SPEAKER_02Yeah, I think that's hard to say. This is like a new concept for me, and like to wrap my mind around because they didn't have this, like obviously, like when we were inside. Um, I would say, yeah, that was gonna be one of my questions. Like, what is the confidentiality around the conversations? Because there are impacts um and can there can be large impacts to the things that you say um when you are in a correctional facility, um, that once those wheels are in motion, there's no stopping, um, could really impact somebody's life there. Um I would say I think the other thing to consider I don't I don't know, like yeah, I would just I guess the thing to consider is um trust is a is a big factor for folks that are inside. There most folks um inside um have some form of trauma and are experiencing trauma. Um and I don't think that I realize I was experiencing trauma until I was no longer incarcerated. And so thinking um about trust is is a big factor. Um and then also a lot of times folks have not been listened to. Um, and that is, I think something that like we could say just across the board, right? Like there are the stereotypes among folks who are incarcerated. Like um, we hear things like, how do you know um when you're being manipulated? Like one of the things they said in the women's facility is like when a woman opens her mouth. So the the concepts and the misconceptions that are um spread across facilities um very much isolate you and detach you from thinking that anybody cares or is willing to listen to you. So I I could imagine that a lot of folks are calling, like you said, just a chit chat because it's it's somebody who's actually listening to them, probably, maybe for the first time in their life. Um so yeah, thinking about that, and I would just honestly um going back to trust, being as honest as you can, right, around what like you can actually do and what you like actually cannot. Um, because I think one of the biggest things is to give somebody false hope while they're inside around something um can be very devastating. I think yeah, those are the things that come to my mind.

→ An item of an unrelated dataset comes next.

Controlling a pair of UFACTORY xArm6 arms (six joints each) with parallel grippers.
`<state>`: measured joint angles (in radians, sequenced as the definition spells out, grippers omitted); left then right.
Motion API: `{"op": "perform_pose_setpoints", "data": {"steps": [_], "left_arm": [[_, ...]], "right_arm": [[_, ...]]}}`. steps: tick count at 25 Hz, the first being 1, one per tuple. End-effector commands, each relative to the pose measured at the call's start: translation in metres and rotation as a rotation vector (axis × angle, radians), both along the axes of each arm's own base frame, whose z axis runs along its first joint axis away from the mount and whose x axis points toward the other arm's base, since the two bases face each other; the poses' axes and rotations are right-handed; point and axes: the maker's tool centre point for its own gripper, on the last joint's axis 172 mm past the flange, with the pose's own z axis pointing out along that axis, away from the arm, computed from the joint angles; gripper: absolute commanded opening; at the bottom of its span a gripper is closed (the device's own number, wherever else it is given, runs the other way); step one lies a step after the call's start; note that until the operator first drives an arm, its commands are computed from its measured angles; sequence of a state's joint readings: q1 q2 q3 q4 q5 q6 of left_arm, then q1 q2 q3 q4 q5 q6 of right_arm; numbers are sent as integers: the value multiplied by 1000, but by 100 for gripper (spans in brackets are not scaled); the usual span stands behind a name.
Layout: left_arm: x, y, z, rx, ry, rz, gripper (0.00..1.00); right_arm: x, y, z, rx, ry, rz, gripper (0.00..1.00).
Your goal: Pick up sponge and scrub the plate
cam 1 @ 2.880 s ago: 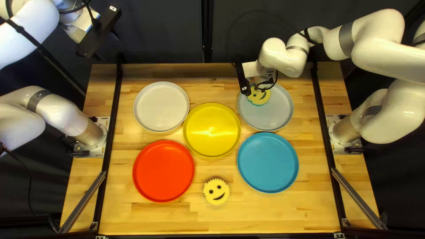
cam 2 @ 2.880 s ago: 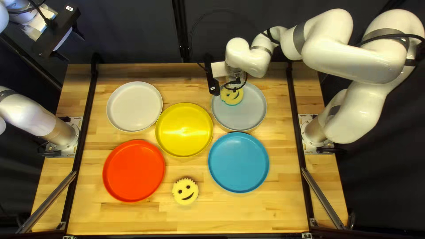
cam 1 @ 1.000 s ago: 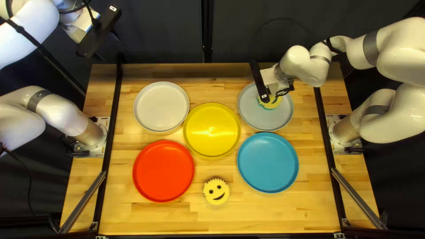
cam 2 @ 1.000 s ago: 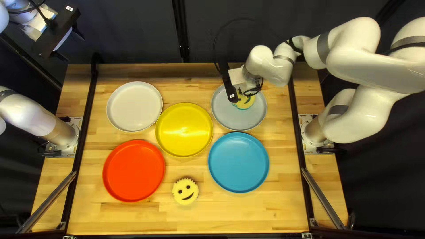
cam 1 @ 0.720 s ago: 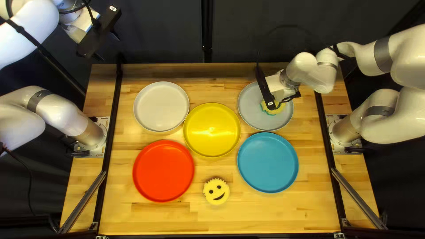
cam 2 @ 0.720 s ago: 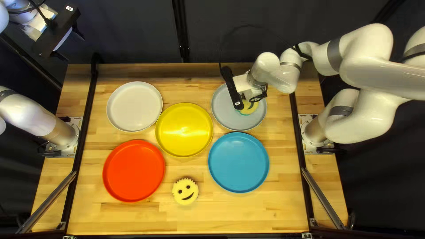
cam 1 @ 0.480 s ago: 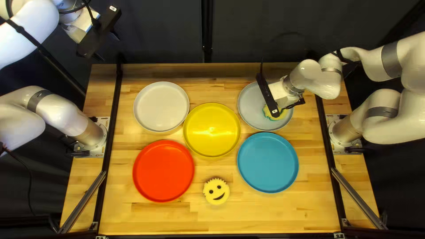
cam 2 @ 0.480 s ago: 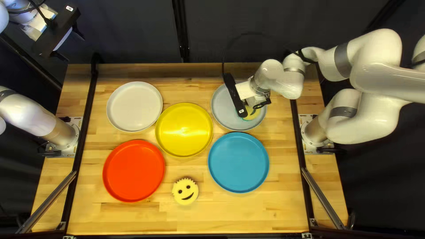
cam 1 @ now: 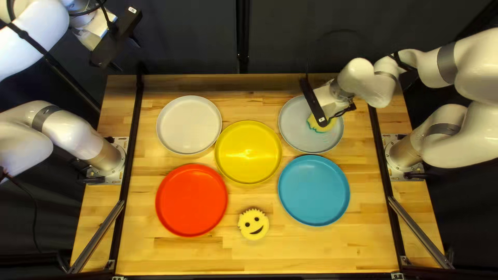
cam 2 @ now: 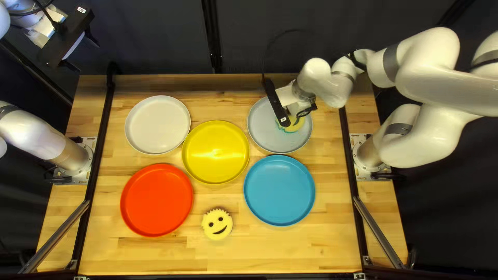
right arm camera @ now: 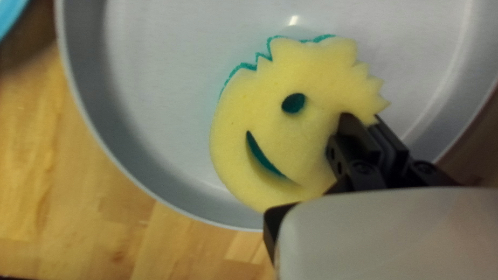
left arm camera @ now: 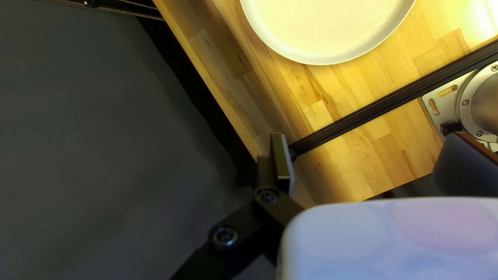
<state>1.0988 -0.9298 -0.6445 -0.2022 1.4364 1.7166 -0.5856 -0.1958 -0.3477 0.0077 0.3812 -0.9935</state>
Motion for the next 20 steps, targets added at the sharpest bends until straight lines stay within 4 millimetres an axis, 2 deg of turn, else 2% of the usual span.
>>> {"op": "perform_pose_setpoints", "data": {"steps": [1,4,9,20], "left_arm": [[0,0,0,0,0,0,100],[0,0,0,0,0,0,100],[0,0,0,0,0,0,100],[0,0,0,0,0,0,100]], "right_arm": [[-1,0,3,0,0,1,0],[-6,6,2,-1,1,1,0],[-12,28,1,-7,5,7,0],[-9,68,1,-36,14,46,0]]}}
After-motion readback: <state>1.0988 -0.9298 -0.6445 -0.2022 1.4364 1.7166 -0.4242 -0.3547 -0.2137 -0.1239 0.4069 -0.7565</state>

SPEAKER_06Great. Have you got any thoughts about that, uh, Jarrell?
SPEAKER_04No, I think we should hit all the points here.

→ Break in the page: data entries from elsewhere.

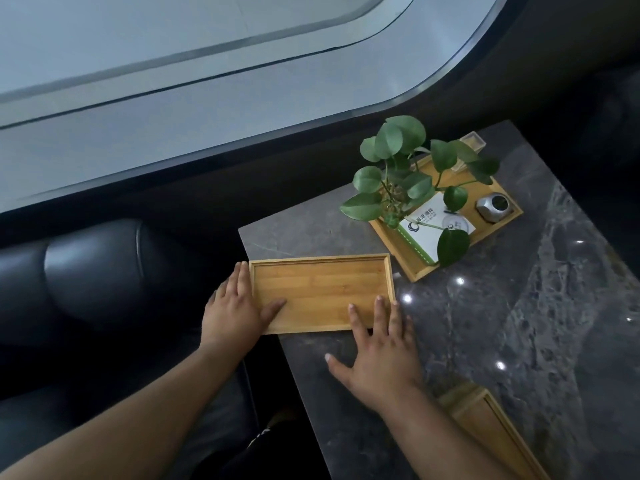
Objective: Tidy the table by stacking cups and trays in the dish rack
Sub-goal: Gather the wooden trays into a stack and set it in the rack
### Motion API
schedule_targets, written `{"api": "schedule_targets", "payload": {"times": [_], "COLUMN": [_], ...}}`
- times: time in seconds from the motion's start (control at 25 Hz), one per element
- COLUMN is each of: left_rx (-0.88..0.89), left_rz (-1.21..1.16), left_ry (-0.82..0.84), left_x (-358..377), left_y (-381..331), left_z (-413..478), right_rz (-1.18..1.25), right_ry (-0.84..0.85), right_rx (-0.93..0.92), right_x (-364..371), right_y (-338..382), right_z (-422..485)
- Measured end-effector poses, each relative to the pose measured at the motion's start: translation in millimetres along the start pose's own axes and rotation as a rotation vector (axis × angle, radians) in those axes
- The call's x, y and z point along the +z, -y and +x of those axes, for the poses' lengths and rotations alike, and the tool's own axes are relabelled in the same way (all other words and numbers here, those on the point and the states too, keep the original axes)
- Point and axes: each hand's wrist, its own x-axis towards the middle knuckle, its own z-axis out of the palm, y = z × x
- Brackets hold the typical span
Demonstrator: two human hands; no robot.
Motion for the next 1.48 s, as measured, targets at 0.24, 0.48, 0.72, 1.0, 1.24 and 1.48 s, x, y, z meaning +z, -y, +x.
{"api": "schedule_targets", "payload": {"times": [0.24,0.48,0.72,1.0,1.24,1.48], "left_rx": [0.048,-0.002,0.004,0.269,0.534,0.806], "left_rz": [0.085,0.063,0.023,0.074,0.144,0.234], "left_ry": [-0.068,-0.043,-0.042,0.0,0.094,0.097], "left_x": [-2.0,-11.0,-22.1,-45.1,-38.9,-39.1], "left_y": [-4.2,-7.0,-7.7,-68.9,-173.7,-253.8], "left_z": [9.8,11.9,14.2,-11.2,-78.6,-158.9], "right_rz": [0.06,0.253,0.242,0.24,0.429,0.691], "right_ry": [-0.318,-0.207,-0.245,-0.333,-0.34,-0.394], "right_rx": [0.071,0.373,0.26,0.321,0.593,0.773], "right_x": [-26.3,-33.7,-44.8,-58.3,11.4,71.8], "right_y": [-24.0,-37.2,-52.7,-112.4,-182.3,-214.4], "right_z": [31.8,62.3,39.4,-67.9,-189.0,-304.0]}}
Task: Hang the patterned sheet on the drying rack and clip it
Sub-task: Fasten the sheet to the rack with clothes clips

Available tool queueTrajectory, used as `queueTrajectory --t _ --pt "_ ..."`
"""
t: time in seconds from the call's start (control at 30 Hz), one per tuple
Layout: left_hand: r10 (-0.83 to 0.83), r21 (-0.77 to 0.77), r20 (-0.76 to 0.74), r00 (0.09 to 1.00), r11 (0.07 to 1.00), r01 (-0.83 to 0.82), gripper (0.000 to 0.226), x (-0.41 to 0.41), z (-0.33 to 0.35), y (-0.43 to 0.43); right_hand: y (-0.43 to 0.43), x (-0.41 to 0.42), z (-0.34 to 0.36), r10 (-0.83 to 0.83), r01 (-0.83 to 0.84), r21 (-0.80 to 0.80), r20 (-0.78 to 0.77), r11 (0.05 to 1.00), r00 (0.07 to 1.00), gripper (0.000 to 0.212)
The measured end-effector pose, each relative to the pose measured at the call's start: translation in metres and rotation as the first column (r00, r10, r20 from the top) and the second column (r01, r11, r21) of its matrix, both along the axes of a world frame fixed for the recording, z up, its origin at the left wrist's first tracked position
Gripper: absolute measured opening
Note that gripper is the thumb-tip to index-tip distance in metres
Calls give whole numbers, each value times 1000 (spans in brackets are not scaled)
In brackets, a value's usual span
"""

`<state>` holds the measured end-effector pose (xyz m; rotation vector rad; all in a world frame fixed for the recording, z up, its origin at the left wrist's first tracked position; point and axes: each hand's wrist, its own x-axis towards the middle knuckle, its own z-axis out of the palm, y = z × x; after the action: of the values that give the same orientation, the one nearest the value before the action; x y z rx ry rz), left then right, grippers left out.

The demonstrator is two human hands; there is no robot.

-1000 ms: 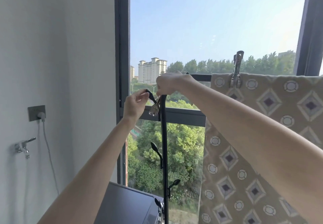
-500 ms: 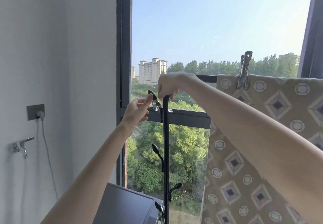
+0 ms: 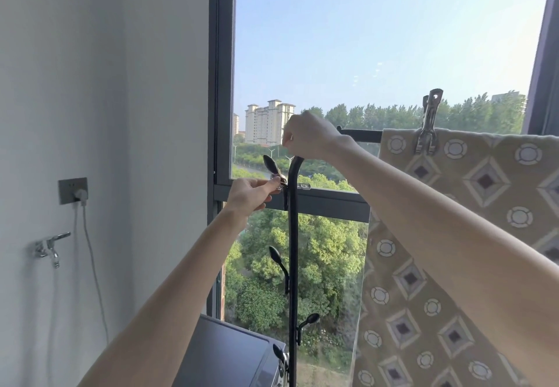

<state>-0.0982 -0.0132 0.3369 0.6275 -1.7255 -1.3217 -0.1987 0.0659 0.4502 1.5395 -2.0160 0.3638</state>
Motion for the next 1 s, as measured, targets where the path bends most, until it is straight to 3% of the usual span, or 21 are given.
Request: queueTrajectory --t 0.17,0.27,0.37,0.5,0.73,0.83,1.0 --pt "-113 159 19 993 981 109 21 1 2 4 7 2 -6 -117 117 -5 -111 993 987 25" --pt "-143 173 49 989 976 133 23 1 6 6 7 1 -5 -82 78 -60 -59 995 995 22" --pt "-72 172 1 997 983 71 32 -4 4 9 7 0 -1 -11 16 -116 39 993 999 23" --pt "68 158 -116 991 986 -49 33 -16 -1 13 9 -2 -1 15 -4 -172 61 985 998 21" --pt "356 -69 -197 914 924 -375 27 -24 -10 31 11 -1 -3 39 -26 -232 51 972 998 22" --pt "374 63 -294 880 926 -372 29 -26 -11 35 11 -1 -4 44 -33 -243 38 969 998 21" --pt "228 339 -388 893 936 -92 25 -31 -6 29 8 -3 -2 46 -35 -228 41 973 998 22"
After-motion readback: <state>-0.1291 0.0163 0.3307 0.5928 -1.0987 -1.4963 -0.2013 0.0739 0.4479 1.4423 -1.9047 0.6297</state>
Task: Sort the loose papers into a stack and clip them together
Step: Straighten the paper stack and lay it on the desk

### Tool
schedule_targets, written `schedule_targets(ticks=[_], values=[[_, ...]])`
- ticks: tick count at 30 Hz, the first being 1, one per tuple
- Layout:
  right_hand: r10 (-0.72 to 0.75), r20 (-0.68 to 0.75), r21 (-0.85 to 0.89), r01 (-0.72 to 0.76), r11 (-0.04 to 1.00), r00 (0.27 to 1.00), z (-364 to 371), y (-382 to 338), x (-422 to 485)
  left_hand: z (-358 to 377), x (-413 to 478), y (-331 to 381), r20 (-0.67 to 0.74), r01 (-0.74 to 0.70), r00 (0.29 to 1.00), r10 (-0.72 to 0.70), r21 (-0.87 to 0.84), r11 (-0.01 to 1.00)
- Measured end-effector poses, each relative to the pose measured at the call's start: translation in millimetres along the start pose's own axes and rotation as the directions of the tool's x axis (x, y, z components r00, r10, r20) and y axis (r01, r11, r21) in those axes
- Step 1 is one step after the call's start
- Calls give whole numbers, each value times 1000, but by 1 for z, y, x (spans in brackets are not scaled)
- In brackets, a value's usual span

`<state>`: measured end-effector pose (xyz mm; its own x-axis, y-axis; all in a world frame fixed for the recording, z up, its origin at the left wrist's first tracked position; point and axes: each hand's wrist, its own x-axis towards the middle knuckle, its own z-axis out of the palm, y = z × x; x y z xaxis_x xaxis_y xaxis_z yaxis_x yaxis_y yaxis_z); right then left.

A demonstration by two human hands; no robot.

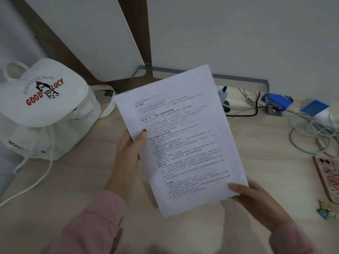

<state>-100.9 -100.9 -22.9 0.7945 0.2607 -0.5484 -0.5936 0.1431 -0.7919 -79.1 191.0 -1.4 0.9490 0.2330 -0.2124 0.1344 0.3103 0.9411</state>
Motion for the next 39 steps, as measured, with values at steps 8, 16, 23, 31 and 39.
schedule_targets(ticks=[8,16,23,31,39], values=[[-458,-221,-103,446,889,861,29,-40,1,34,-30,13,211,-242,951,225,60,968],[-429,-430,-98,431,897,795,27,-8,7,40,-42,-30,69,-133,989,128,75,988],[-376,-443,-78,383,920,814,21,2,1,41,-48,-38,84,-111,991,102,116,987],[-313,-403,-88,304,949,860,-22,-7,-21,75,-40,-44,247,-86,969,21,255,963],[-148,-572,-279,-22,960,807,-113,31,-24,120,-29,-121,90,282,933,-349,421,862]])
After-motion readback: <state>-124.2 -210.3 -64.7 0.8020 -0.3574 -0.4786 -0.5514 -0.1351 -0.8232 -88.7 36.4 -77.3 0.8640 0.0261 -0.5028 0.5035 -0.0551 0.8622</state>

SPEAKER_06Shit boom, boom, boom. All the bullet points. Well, I have a question about your organization. Where would you like to see your organization be in two years? Or do you have certain goals where because I'm always thinking when when you have programs like this, you know, funding is it can be challenging. Um maybe the community is not rallying around what you're trying to do so much, and we're living in some very strange times anyway. So is there um kind of like a wish list that you have for the organization in in in general? And yeah, that would be the question, I guess.

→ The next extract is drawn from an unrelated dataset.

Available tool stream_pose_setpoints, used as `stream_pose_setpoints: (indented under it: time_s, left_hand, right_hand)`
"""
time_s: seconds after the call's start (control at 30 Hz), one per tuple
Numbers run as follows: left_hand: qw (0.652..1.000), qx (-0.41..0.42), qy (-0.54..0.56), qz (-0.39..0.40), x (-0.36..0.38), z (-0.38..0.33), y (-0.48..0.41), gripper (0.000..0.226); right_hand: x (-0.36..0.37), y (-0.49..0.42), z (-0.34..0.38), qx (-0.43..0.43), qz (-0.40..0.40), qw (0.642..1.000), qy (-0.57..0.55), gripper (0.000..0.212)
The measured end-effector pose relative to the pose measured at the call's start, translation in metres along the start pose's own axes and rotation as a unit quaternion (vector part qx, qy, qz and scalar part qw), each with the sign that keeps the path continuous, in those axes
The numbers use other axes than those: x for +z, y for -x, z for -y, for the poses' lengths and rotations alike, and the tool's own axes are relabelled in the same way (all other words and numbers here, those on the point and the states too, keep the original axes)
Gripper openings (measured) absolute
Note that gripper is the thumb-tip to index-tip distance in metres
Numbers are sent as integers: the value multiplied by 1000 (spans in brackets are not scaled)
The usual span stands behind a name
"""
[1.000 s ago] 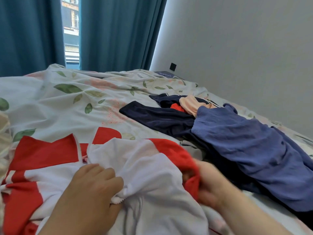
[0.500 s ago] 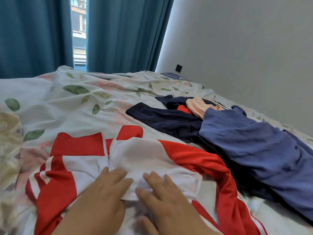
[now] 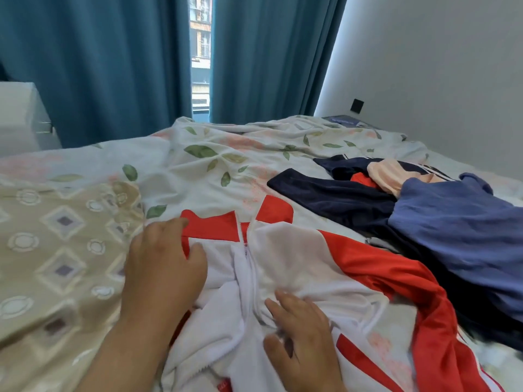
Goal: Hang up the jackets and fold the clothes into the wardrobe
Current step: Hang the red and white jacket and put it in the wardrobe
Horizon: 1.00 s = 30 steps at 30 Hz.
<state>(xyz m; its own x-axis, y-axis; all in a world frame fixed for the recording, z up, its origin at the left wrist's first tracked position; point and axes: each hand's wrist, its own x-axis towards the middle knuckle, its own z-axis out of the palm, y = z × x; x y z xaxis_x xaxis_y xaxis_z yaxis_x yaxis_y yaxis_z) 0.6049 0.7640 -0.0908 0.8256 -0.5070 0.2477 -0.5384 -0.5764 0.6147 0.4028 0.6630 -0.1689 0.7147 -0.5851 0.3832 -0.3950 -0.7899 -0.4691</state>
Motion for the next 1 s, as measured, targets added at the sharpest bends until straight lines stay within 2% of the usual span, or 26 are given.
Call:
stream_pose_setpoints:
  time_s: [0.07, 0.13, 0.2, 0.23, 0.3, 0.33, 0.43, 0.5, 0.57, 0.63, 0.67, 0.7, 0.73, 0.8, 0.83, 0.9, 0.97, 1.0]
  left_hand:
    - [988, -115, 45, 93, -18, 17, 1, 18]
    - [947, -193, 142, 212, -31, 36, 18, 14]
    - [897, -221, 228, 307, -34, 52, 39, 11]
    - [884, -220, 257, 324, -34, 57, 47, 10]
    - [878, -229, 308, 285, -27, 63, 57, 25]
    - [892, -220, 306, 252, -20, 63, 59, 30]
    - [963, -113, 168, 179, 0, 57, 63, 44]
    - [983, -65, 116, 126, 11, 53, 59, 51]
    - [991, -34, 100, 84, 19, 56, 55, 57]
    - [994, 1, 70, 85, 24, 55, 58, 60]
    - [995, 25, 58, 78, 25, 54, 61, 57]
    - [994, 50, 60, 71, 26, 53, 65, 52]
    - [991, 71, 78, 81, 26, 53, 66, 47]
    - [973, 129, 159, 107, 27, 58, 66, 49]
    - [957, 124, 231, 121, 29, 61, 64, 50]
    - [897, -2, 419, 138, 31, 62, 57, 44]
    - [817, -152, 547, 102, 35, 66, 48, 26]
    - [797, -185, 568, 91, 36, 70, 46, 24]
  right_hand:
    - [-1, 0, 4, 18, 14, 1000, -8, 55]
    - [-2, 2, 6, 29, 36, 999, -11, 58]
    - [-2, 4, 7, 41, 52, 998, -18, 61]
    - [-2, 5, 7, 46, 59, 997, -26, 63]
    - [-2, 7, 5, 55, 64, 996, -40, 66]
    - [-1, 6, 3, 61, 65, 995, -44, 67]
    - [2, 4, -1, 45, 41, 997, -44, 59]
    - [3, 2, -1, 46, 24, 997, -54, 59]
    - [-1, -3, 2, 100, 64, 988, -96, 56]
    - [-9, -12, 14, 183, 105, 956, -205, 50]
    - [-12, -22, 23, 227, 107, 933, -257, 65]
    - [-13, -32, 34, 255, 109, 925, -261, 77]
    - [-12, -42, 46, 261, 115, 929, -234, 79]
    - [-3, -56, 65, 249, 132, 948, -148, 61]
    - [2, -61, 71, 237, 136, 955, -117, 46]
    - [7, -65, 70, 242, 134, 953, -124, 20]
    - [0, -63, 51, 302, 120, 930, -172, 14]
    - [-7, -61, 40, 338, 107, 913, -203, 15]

SPEAKER_04Yeah, I mean, you hit the nail on the head with funding. I mean, with every organization, um, funding is always um a big thing. Um we can't really operate without funding. Once we run out of funding, we are asking people to do work for free, or we are unable to provide the services that we currently provide. Um and right now, the biggest program, the most impactful program, um, which is the one that Felicia is, you know, running really, really well, is our therapy voucher program. And as she mentioned, we're offering free therapy to people who um can really benefit from mental health services. Um we are doing our best to uh make therapy as accessible as possible and remove all barriers. Um, and we will continue to do that through uh community education, through training, through networking, um, and through relationship building. And so I think that one of our goals uh looking at the next couple of years is to expand our network of partner organizations, partner institutions, of partner funders that will enable us to continue to do this great work and to do to expand uh the amount of work that we're currently doing.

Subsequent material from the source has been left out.